Larangan Mengambil Foto di Hast-Imam

<—-Kisah Sebelumnya

Lewat pukul dua siang….

Aku memaksakan langkah menyeberangi pertigaan di hadapan. Abdulla Qodiriy Ko’chasi cukup sibuk siang itu. Aku menunggu giliran menyeberang dengan sabar, berdiri di bawah tiang lampu merah dengan ukuran yang tak cukup besar.

Beberapa saat menunggu, lampu merah berganti hijau, untuk kemudian aku mulai melangkah menapaki jalur penyeberangan yang tak ada markah zebra crossnya. Aku terus mengarahkan pandangan mata ke samping kiri, menjaga diri jikalau ada kendaraan yang menyelonong melanggar lampu merah. Begitulah aku, selalu waspada ketika berpetualang sendirian di negeri orang.

Dari sudut pandang lain, setiap mata pengendara yang berhenti di lampu merah tampak memperhatikan setiap langkahku di jalur penyeberangan itu, karena memang akulah satu-satunya penyeberang jalan yang melintas. Canggung tetapi menjadi sebuah kesan yang menyenangkan tentunya.

Berhasil menyeberangi Abdulla Qodiriy Ko’chasi, hamparan panjang trotoar Qorasaroy Ko’chasi menanti di hadapan. Sejauh mata memandang, trotoar itu tersusun dari beton precast yang berfungsi ganda, selain sebaga u-ditch cover, juga berfungsi sebagai jalur trotoar.

Sementara itu di sisi kanan adalah jalur hijau dimana pohon-pohon berukuran besar, berumur tua, dengan cat putih di setengah batangnya, berbaris rapi di tepian jalan yang tercover oleh hamparan rerumputan nan hijau. Sedangkan ruang kota di sebelah kanan trotoar sepenuhnya tertutup oleh lembaran-lembaran papan seng proyek berlogokan Pemerintah Kota Tashkent “Toshkent Shahar Hokimligi” yang menjadi penanggung jawab pembangunan Islamic Civilization Center di Distrik Olmazor.

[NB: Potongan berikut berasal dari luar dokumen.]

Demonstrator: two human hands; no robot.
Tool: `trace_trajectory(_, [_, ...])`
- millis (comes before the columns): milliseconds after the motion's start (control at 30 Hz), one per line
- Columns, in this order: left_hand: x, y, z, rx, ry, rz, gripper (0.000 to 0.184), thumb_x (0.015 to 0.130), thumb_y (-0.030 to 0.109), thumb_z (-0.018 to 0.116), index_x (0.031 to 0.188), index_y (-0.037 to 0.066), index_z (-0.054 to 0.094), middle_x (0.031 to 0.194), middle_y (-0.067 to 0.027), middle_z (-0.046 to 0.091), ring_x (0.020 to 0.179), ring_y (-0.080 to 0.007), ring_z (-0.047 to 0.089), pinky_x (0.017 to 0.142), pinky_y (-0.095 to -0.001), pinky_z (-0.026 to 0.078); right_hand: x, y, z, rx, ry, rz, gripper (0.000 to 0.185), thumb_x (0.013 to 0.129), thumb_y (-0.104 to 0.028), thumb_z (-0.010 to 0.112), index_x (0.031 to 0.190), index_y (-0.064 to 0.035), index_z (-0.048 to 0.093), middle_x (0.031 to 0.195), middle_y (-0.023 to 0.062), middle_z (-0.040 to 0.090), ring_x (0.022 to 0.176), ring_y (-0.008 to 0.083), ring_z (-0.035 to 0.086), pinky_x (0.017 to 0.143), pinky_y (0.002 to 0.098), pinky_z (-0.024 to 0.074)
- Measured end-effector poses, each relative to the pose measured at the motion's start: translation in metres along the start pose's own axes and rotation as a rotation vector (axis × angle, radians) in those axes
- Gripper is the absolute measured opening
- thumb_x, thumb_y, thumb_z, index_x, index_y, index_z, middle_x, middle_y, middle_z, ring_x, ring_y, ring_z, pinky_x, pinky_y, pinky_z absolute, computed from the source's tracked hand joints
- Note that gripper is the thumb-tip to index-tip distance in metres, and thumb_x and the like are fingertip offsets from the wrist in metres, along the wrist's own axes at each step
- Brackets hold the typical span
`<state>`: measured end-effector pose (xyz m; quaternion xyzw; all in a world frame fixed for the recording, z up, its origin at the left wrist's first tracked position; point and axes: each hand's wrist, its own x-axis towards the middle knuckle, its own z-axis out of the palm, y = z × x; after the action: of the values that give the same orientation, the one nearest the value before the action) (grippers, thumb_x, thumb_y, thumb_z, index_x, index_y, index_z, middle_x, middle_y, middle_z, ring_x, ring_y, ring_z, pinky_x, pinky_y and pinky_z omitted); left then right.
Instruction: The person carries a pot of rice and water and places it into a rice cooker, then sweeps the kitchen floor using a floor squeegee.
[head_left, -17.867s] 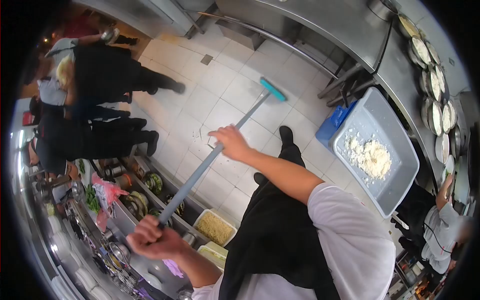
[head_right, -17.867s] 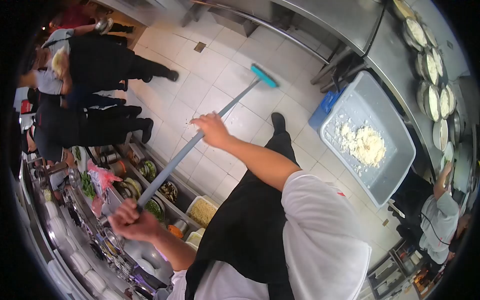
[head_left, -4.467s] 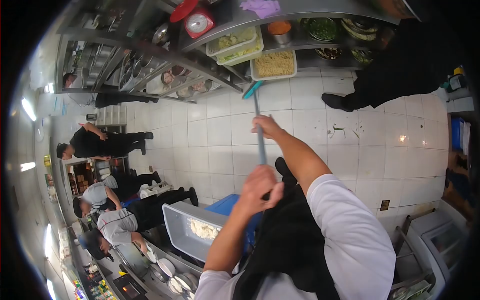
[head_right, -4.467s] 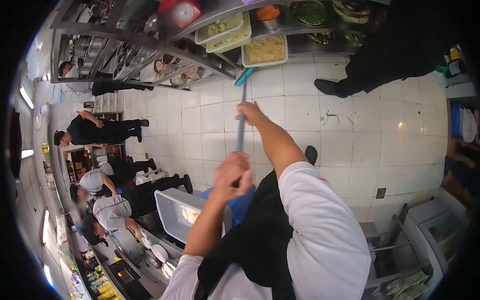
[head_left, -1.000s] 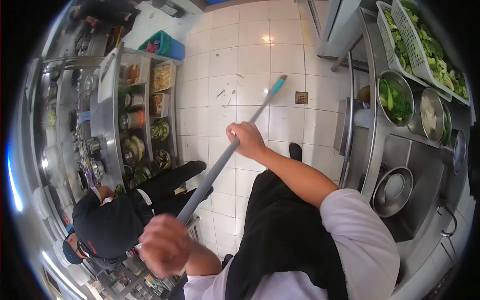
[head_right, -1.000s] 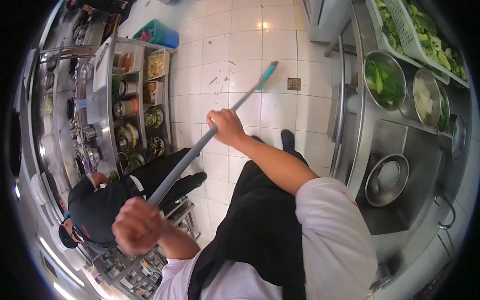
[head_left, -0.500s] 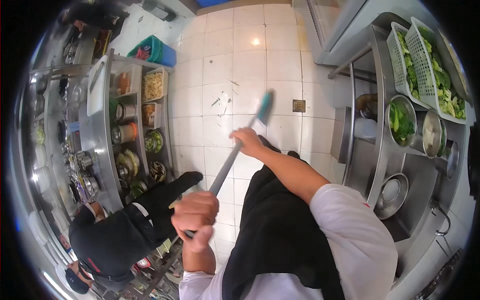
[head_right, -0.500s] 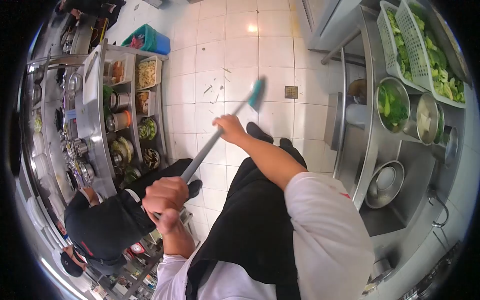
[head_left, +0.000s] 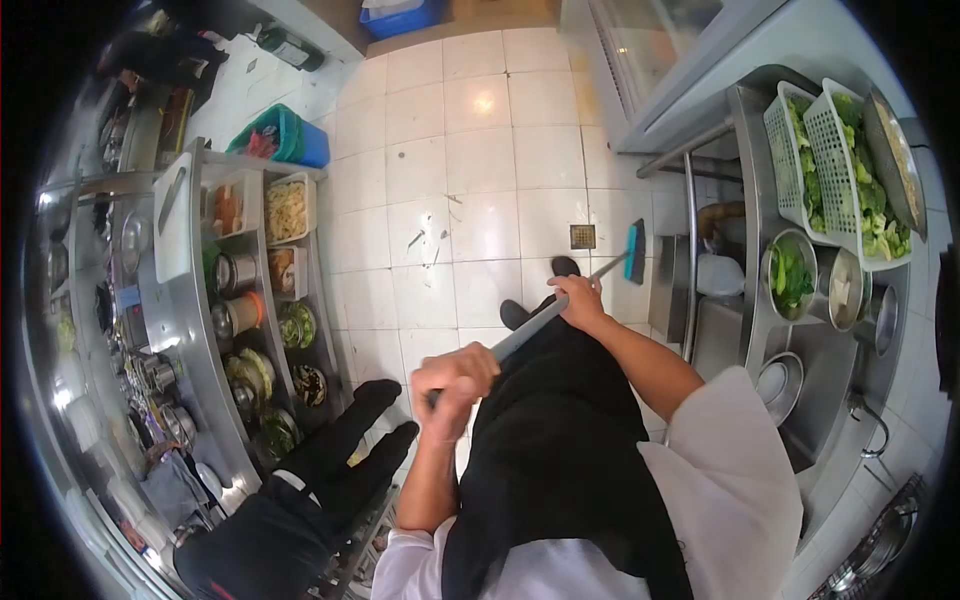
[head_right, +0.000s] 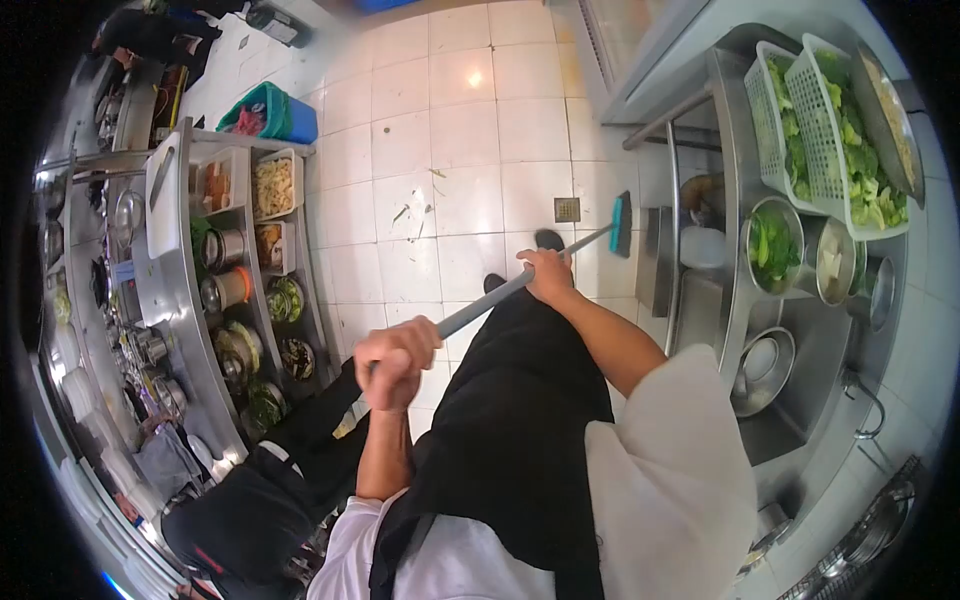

Islamic Civilization Center yang akan menjadi bangunan raksasa di sekitar Hast-Imam.

Trotoar yang kulalui tak begitu ramai, justru cenderung sepi dan lengang. Namun, aku telah mengenyahkan ragu, mantap melangkah menuju destinasi terakhir pada petualangan hari keduaku di Tashkent.

Dua puluh menit kemudian, aku tiba di tujuan…..

Sejenak aku terdiam di gerbang tujuan, menatap lekat-lekat Masjid Abdullah Murodkhojayev yang telah berusia sepuluh abad. Sontak rasa penasaran muncul ketika menatap menara kembar masjid yang tinggi menjulang. Oleh karenanya, aku berusaha mendekati masjid dari sisi depan. Hingga tiba tepat berada dibawah kaki menara, aku seolah nampak kerdil, bangunan masjid itu sungguh megah luar biasa, berarsitektur klasik, berdiri sangat kokoh.

Semakin penasaran, aku mencoba menemukan keotentikan arsitektur masjid dari sisi lain. Berpindahlah aku ke sisi selatan yang kebetulan berfungsi sebagai area parkir. Di sisi itulah, aku menemukan ruangan komersial untuk pemberdayaan masjid. Tampak dua belas kios dipergunakan untuk aktivitas perniagaan. Kios-kios itu ramai disinggahi para pengunjung dan siswa yang besekolah di Imam Al Bukhari Islamic Institute.

Masjid Abdullah Murodkhojayev tampak depan.
Masjid Murodkhojayev tampak belakang.

Langkahku semakin intens, berlanjut ke sisi belakang masjid. Di halaman belakangnya yang luas, aku menemukan dua bangunan besar lain, yaitu salah satu bagian Barakhan Madrasah dan Moyie Mubarek Library Museum.

Aku mulai memasuki bangunan bersejarah Barakhan Madrasah, bangunan yang didirikan oleh Raja Navruz Ahmadkhan pada pertengahan Abad ke-16.  Di dalam bangunan selain memiliki banyak ruangan kelas juga terdapat beberapa toko souvenir. Menakjubkannya, sebagian besar lantai plaza bagian dalam madrasah terselimuti oleh lapisan es. Hal ini dimungkinkan karena dinginnya cuaca Tashkent di akhir Desember.

Khatam menikmati suasana di Barakhan Madrasah, aku meninggalkan bangunan klasik itu demi menuju Moyie Mubarek Library Museum. Tak berjarak jauh, tak sampai lima puluh meter, aku tiba di pos penjualan tiket masuk. Aku harus membayar 30.000 Som untuk kemudian penjaga memberikanku selembar tiket dan mempersilahkanku untuk masuk.

Can me take a picture in the museum?”, aku memeperagakan tangan layaknya memfoto sesuatu dengan memicingkan mata

No”, petugas itu melambaikan tangannya sebagai isyarat tak mengizinkan.

Aku pun melepas sepatu boots dan mulai memasuki ruangan museum. Tampak seorang penjaga duduk mengawasi para tamu yang datang. CCTV tampak disiagakan di setiap kamar. Ada satu naskah besar di ruangan utama, adalah naskah Al Qur’an yang sedang dibaca Khalifah Usman bin Affan ketika beliau dibunuh.

Bagian dari Barakhan Madrasah.
Moyie Mubarek Library Museum.

Sedang di ruangan kamar yang berukuran lebih kecil tampak beberapa pajangan mushaf Al Qur’an dari berbagai masa, dari yang berukuran besar hingga Al Qur’an berukuran super kecil. Moyie Mubarek Library Museum menjadi titik terakhir petualangan hari keduaku di Tashkent.

Aku mengakhiri kunjungan lewat pukul empat sore, kemudian bersiap diri untuk pulang menuju penginapan.